C’est donc bien dans cette rupture et dans l’apparition progressive d’une nouvelle culture politique que s’inscrit le sens moderne de la notion d’opinion publique. Comme l’a bien montré Jürgen Habermas, cette profonde mutation idéologique s’est adossée à une transformation fondamentale des relations économiques et de la sphère familiale bourgeoise, ainsi qu’à l’émergence d’une bourgeoisie ’éclairée’ et à la mise en place de lieux de débat public (cafés littéraires, clubs, presse d’opinion). Dans ces lieux, l’élite de la bourgeoisie pouvait se réunir et procéder à une discussion collective, critique et rationnelle du pouvoir politique, c’est-à-dire élaborer une opinion publique qui ’ne renvoie qu’à cette seule réalité historique, à cette construction sociale et idéologique inédite qui a cherché à renverser une fois pour toutes le principe hobbessien ’Auctoritas non veritas facit legem’ 501.
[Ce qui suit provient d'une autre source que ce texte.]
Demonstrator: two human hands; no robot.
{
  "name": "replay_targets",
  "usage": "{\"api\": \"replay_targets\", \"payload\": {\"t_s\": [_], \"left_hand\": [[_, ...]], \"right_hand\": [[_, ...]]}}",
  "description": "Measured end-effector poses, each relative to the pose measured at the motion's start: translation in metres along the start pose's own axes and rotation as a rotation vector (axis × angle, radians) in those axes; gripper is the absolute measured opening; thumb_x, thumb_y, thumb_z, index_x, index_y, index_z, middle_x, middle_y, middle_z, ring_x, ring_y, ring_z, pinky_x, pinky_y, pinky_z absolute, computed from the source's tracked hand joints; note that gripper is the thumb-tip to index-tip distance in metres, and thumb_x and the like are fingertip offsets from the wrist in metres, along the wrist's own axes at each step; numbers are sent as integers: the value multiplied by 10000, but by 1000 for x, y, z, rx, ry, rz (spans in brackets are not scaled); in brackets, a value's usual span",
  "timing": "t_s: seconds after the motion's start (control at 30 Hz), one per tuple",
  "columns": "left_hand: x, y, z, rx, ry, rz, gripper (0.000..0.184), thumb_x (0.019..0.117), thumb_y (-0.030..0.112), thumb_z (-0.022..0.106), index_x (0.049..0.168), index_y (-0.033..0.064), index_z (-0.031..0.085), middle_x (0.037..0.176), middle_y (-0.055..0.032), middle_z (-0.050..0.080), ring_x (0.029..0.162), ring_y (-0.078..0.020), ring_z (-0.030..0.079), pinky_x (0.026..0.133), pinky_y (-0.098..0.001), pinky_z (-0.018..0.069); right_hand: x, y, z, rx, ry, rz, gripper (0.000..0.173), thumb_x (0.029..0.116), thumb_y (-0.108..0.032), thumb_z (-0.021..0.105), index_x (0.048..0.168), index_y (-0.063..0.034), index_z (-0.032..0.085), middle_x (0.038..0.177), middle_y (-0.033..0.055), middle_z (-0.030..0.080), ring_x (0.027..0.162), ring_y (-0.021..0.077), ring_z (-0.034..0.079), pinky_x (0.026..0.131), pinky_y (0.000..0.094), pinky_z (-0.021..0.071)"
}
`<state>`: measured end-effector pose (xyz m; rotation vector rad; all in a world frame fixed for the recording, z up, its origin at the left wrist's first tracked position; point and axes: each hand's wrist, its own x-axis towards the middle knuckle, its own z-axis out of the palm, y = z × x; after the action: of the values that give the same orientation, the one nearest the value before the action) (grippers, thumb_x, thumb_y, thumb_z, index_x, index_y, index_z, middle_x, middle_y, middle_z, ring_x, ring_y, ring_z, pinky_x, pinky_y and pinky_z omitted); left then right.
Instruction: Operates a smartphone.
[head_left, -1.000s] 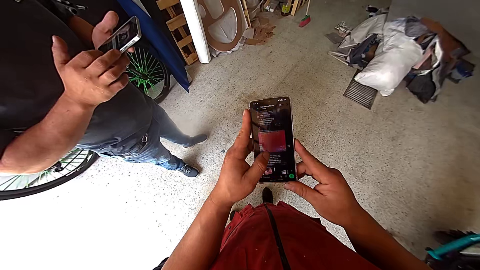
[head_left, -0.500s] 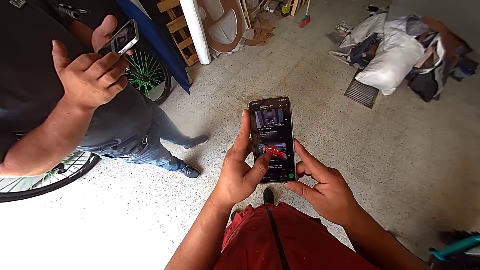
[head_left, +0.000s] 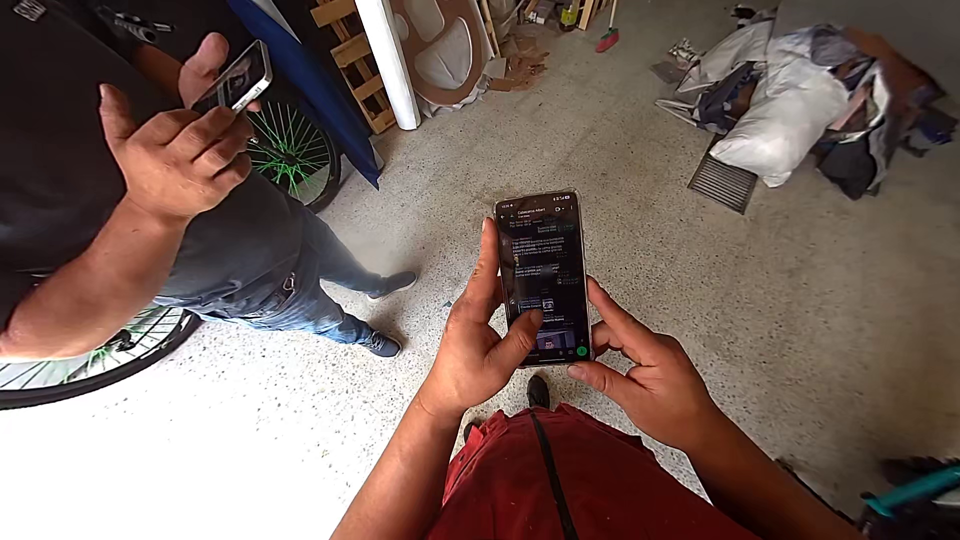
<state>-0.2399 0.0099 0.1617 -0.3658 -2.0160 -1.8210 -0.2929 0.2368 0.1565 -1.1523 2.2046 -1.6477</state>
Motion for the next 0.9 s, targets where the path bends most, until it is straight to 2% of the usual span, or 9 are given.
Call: {"api": "replay_targets", "payload": {"t_s": [0.13,0.23,0.3,0.37,0.43,0.5,0.67,0.8,0.9], "left_hand": [[0,0,0,-1,-7,-3,990,898,-20,651,1667,105,39,1638,-132,349,1379,-270,535,1117,-458,524],[-1,1,-2,3,-43,-25,1183,795,-7,785,1669,135,0,1634,-120,353,1393,-263,521,1134,-453,514],[-1,1,-5,-2,-92,-28,1271,776,71,852,1663,138,-56,1636,-120,350,1425,-257,487,1171,-447,478],[-1,2,-4,-23,-81,-19,1147,852,99,782,1665,123,-28,1622,-129,372,1399,-266,512,1147,-456,495],[0,2,0,-16,-34,-8,968,924,35,637,1666,102,18,1611,-139,391,1375,-270,541,1118,-460,523],[1,2,2,24,-10,-4,920,929,-2,572,1665,95,27,1598,-135,411,1363,-257,552,1110,-451,530],[2,2,3,40,-30,-15,958,915,-5,600,1668,118,21,1601,-125,414,1354,-258,563,1098,-455,542],[2,2,0,25,-90,-39,1253,777,76,848,1671,178,-24,1638,-113,342,1424,-267,485,1158,-472,488],[4,2,0,-9,-94,-31,1170,831,62,794,1670,158,-16,1623,-127,373,1407,-286,506,1151,-479,494]], "right_hand": [[-1,0,0,15,-6,19,857,931,-213,781,1641,-213,302,1049,-16,753,931,140,733,857,310,646],[-1,0,-1,8,-8,19,853,933,-218,778,1641,-218,302,1032,-23,750,932,134,731,854,304,645],[-2,-1,-1,2,-6,15,849,935,-226,776,1640,-211,304,1008,-29,747,914,129,727,842,298,644],[-2,0,-1,15,-4,18,848,935,-228,776,1640,-220,306,1028,-25,751,918,133,729,837,298,645],[-2,-1,-1,23,-3,22,849,936,-225,775,1641,-226,303,1038,-24,746,912,131,726,830,296,645],[-2,-2,-1,15,3,15,849,932,-216,779,1639,-212,307,1024,-29,746,903,123,726,827,289,645],[-4,0,-3,27,8,23,848,930,-201,780,1637,-203,313,1043,-22,752,916,128,730,847,299,645],[-4,0,-4,30,10,20,846,933,-206,776,1638,-193,308,1012,-26,748,898,123,732,837,299,651],[-3,-1,-6,46,5,26,844,937,-210,773,1640,-212,305,1028,-22,753,901,125,734,839,295,648]]}}
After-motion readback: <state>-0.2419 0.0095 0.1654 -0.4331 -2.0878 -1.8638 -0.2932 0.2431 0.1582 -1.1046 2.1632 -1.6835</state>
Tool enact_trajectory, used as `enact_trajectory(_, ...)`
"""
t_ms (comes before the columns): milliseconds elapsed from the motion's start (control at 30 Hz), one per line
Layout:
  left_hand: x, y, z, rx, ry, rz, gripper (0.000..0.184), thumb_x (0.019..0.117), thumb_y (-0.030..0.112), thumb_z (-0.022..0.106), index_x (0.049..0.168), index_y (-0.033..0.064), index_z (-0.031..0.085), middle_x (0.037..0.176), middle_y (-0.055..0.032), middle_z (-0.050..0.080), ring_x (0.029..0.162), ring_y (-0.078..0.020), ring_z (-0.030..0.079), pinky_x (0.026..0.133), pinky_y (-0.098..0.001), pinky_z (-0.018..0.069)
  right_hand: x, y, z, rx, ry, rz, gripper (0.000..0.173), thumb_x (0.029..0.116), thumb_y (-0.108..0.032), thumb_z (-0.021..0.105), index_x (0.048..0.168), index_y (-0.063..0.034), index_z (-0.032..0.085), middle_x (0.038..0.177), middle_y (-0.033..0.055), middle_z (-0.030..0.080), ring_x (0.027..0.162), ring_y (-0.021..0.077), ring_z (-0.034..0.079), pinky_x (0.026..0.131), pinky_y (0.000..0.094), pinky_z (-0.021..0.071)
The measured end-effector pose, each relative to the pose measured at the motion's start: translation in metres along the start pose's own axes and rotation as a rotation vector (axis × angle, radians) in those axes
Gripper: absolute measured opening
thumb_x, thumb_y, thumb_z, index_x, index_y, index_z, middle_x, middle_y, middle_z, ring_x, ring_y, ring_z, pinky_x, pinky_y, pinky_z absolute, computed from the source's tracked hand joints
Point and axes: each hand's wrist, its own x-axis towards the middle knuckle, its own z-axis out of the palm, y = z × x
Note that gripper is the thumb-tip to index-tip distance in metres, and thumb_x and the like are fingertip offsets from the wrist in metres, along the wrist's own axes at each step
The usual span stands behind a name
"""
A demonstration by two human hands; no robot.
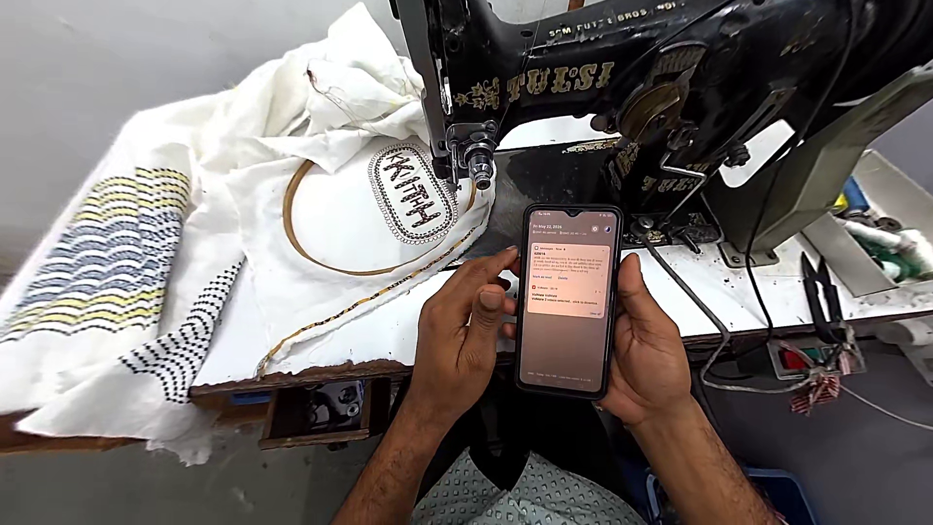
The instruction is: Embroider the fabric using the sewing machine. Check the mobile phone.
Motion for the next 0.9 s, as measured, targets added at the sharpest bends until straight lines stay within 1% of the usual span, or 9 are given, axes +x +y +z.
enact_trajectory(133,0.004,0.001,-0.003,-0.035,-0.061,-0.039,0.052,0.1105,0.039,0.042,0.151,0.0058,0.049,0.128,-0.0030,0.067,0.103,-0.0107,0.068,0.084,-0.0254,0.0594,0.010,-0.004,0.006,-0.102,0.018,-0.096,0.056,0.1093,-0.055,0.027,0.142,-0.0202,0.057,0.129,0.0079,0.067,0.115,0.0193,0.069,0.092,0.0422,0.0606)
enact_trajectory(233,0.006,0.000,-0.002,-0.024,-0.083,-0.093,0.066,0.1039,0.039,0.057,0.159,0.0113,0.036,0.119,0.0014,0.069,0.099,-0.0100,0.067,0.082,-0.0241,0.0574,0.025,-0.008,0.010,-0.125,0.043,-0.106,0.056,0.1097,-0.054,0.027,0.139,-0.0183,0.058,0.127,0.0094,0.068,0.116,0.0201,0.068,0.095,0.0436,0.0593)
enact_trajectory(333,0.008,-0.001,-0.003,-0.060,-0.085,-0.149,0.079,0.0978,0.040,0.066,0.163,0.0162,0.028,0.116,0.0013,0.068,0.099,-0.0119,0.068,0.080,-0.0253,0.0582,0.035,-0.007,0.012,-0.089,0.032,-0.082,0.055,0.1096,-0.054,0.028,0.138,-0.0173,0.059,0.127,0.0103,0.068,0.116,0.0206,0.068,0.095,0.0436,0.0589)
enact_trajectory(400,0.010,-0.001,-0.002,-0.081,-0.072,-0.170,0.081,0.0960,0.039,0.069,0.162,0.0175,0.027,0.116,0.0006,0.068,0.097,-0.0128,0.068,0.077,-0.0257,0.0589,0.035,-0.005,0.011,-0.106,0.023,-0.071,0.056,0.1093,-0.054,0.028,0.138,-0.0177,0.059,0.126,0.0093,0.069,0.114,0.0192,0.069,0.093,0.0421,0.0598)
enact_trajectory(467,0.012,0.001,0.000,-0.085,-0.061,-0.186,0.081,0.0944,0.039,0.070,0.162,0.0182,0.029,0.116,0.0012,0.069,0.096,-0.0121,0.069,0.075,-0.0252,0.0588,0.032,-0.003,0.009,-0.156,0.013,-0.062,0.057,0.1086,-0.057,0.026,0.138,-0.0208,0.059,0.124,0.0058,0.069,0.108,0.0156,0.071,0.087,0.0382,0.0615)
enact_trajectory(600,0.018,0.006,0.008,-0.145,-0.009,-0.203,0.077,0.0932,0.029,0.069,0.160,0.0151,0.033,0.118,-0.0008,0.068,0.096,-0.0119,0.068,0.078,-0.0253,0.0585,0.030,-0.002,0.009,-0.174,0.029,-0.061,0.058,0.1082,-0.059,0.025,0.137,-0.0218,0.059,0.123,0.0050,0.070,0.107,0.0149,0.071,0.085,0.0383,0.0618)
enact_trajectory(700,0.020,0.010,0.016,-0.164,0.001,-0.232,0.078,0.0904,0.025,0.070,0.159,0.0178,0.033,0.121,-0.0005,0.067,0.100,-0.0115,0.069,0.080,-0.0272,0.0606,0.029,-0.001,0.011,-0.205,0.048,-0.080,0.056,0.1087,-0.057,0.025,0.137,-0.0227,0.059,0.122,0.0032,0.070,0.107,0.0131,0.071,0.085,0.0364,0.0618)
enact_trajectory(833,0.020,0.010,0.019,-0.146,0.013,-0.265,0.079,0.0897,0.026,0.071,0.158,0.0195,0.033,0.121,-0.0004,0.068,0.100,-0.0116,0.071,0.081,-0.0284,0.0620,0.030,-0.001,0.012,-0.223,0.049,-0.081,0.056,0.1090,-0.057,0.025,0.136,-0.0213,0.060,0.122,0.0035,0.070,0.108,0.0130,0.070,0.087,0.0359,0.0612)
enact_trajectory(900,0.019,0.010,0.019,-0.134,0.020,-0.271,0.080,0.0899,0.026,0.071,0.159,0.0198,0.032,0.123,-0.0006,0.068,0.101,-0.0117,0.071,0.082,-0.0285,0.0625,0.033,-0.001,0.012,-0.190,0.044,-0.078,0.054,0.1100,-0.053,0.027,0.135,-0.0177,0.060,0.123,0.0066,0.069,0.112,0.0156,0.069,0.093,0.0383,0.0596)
Il n’est peut-être pas inutile, à présent, pour éclairer peut-être plus concrètement le concept d’opinion publique, de voir comment celle-ci était pensée dans la littérature politique de la fin du XVIIIème siècle. Il apparaît donc que l’opinion publique est considérée comme ’une instance de contrôle qui s’impose à l’action de chacun comme à celle des gouvernants’ 502. Nous avons évoqué ci-dessus, au détour d’une phrase, le ’tribunal de la raison’. C’est en effet, l’une des deux métaphores qui désigne couramment l’opinion publique, l’autre étant celle d’une ’force invisible et irrésistible’. On pourrait citer à ce propos Malesherbes, Papon, Condorcet, mais c’est Necker qui, en 1784, formule de la façon la plus éclairante cette double représentation: ’Une puissance invisible qui, sans trésor, sans garde et sans armée, donne des lois à la ville, à la Cour, et jusque dans le palais des rois (...), un tribunal où siègent tous les hommes qui attirent sur eux des regards: là, l’opinion publique comme du haut d’un trône, décerne des prix et des couronnes, fait et défait les réputations’ 503.
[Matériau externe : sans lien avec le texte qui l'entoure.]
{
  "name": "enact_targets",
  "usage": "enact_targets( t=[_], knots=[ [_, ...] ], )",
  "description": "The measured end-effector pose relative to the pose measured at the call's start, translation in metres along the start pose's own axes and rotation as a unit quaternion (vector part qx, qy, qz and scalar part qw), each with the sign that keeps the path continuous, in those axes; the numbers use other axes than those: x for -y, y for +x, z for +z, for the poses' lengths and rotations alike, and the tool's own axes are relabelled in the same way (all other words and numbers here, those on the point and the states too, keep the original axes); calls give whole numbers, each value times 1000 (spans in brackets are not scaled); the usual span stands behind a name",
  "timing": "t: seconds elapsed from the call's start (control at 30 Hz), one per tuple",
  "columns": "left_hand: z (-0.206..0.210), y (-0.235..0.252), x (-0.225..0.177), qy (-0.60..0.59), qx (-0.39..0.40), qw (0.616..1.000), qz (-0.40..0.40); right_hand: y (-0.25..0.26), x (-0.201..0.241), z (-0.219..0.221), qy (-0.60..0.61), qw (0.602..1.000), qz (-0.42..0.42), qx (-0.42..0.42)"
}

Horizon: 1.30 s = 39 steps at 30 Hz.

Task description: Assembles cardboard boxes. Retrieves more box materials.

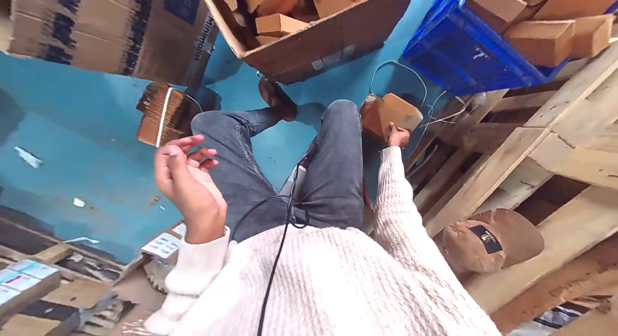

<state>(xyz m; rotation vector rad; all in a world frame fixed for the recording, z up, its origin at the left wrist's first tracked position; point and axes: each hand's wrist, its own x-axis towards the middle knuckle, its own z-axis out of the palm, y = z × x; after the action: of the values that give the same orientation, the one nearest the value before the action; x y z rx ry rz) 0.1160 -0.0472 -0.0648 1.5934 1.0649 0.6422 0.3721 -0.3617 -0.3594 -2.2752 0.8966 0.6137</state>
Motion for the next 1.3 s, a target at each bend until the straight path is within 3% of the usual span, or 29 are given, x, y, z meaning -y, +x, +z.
enact_targets(
  t=[0.13, 0.2, 0.27, 0.37, 0.43, 0.5, 0.6, 0.67, 0.73, 0.8, 0.83, 0.9, 1.03, 1.1, 1.17, 1.3],
  knots=[
    [-11, -6, 4, -32, 14, 999, 26, -6, -25, -25, 115, 992, -61, 7],
    [-15, -10, 5, -48, 32, 998, 35, -25, -33, -48, 217, 975, -34, 47],
    [-16, -16, 6, -60, 79, 994, 50, -63, -30, -78, 322, 943, 4, 81],
    [-10, -28, 5, -76, 217, 970, 77, -140, -13, -117, 461, 867, -2, 188],
    [0, -42, 1, -99, 307, 942, 95, -208, -1, -128, 447, 858, -55, 248],
    [4, -61, -5, -140, 345, 922, 109, -279, 7, -125, 398, 855, -130, 307],
    [-9, -91, -15, -237, 254, 936, 63, -366, 3, -105, 309, 845, -251, 357],
    [-31, -89, -21, -242, 207, 945, 80, -394, 1, -98, 261, 838, -386, 284],
    [-68, -82, -25, -211, 239, 943, 98, -388, 6, -102, 268, 781, -527, 199],
    [-101, -78, -23, -169, 305, 932, 94, -379, 25, -113, 240, 702, -617, 263],
    [-109, -80, -14, -170, 338, 920, 107, -384, 34, -117, 216, 666, -627, 342],
    [-113, -92, 1, -235, 328, 904, 143, -403, 41, -112, 194, 622, -604, 459],
    [-106, -96, -2, -361, 252, 880, 179, -441, 29, -96, 215, 581, -574, 534],
    [-111, -92, 0, -349, 217, 890, 199, -458, 15, -97, 214, 582, -576, 533],
    [-118, -89, 1, -328, 230, 890, 217, -462, 7, -95, 231, 582, -605, 492],
    [-117, -96, -3, -382, 261, 852, 245, -454, 9, -96, 268, 546, -688, 396]
  ],
)
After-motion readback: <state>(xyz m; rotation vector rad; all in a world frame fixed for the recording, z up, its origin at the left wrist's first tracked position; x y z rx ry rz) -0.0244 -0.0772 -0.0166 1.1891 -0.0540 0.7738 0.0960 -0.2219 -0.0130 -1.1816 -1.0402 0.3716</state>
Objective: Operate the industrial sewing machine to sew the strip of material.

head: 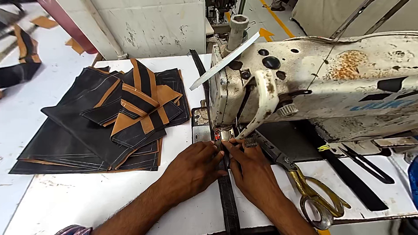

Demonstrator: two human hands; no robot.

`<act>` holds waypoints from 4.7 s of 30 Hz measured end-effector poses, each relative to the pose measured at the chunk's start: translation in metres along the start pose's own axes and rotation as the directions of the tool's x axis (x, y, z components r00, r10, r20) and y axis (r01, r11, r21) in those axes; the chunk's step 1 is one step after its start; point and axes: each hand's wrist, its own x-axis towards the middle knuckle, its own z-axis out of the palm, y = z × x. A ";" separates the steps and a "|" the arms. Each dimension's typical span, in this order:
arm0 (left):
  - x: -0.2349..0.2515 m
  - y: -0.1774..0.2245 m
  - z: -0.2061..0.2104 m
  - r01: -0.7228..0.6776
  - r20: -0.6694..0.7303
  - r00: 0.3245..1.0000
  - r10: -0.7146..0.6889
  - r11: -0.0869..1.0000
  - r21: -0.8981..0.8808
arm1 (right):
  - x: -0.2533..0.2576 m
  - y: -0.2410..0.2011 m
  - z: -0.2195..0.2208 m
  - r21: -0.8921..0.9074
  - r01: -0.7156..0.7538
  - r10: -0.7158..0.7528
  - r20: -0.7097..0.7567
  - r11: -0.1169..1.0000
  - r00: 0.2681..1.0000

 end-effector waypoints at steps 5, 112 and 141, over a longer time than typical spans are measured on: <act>-0.001 0.000 0.000 0.020 0.000 1.000 -0.020 0.999 -0.039 | 0.000 0.000 0.001 0.003 -0.005 0.005 -0.001 1.000 1.000; 0.000 -0.020 -0.003 0.000 0.011 1.000 0.001 1.000 -0.028 | 0.002 0.000 0.002 0.000 0.005 -0.005 -0.030 1.000 1.000; -0.002 -0.021 -0.007 -0.056 0.004 0.998 0.058 0.977 -0.204 | -0.005 0.003 0.001 0.063 0.071 -0.064 -0.105 0.995 0.992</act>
Mais on peut évidemment se demander pour quelles raisons on est passé, très rapidement, du sens originel de l’opinion publique, péjoratif et limité, au sens moderne, positif et élargi. Comment la doxa, le jugement profane, sont-ils devenus un impitoyable tribunal dont les jugements sont incontestables car produits par la Raison ? C’est que la notion d’opinion publique a subi une espèce de renversement puisque, en son sens primitif, elle faisait référence à l’opinion du peuple, ou d’une partie du peuple, sur un terrain limité, celui des comportements privés, alors qu’en son sens moderne, elle représente l’opinion d’une élite, mais sur un terrain beaucoup plus vaste et plus important, celui des affaires publiques. Autrement dit, l’opinion publique a subi en même temps une extension dans son objet et dans sa qualité et une contraction dans sa composition. Mais du coup, cette évolution sémantique – dont on verra plus loin comment elle a été organisée par les élites intellectuelles et bourgeoises pour affaiblir le pouvoir royal – a produit une ambiguïté presque congénitale entre opinion publique et opinion commune, notamment en raison de la confusion entre ’public’ et ’populaire’. A la fin du XVIIIème siècle, les élites intellectuelles distinguent plusieurs catégories d’opinions. Condorcet, par exemple, en définit trois: ’l’opinion des gens éclairés, qui précède l’opinion publique et finit par lui faire la loi; l’opinion dont l’autorité entraîne l’opinion du peuple; l’opinion populaire enfin, qui reste celle de la partie la plus stupide et la plus misérable’ 504. Pour lui, comme pour l’ensemble des élites de la seconde moitié du XVIIIème siècle, l’opinion publique ne semble désigner que l’opinion de la classe la plus ’éclairée’ de la société, le peuple n’ayant pas la capacité de raisonner et étant caractérisé par l’ignorance et les préjugés. D’une façon générale, la vision savante de la fin du siècle des Lumières établit un distinguo très net entre ’l’opinion publique’ constituée par une élite bien informée et capable de discuter rationnellement des affaires de l’Etat et ’l’opinion populaire’, celle du peuple, de la ’multitude aveugle et bruyante’ pour reprendre la formule de D’Alembert.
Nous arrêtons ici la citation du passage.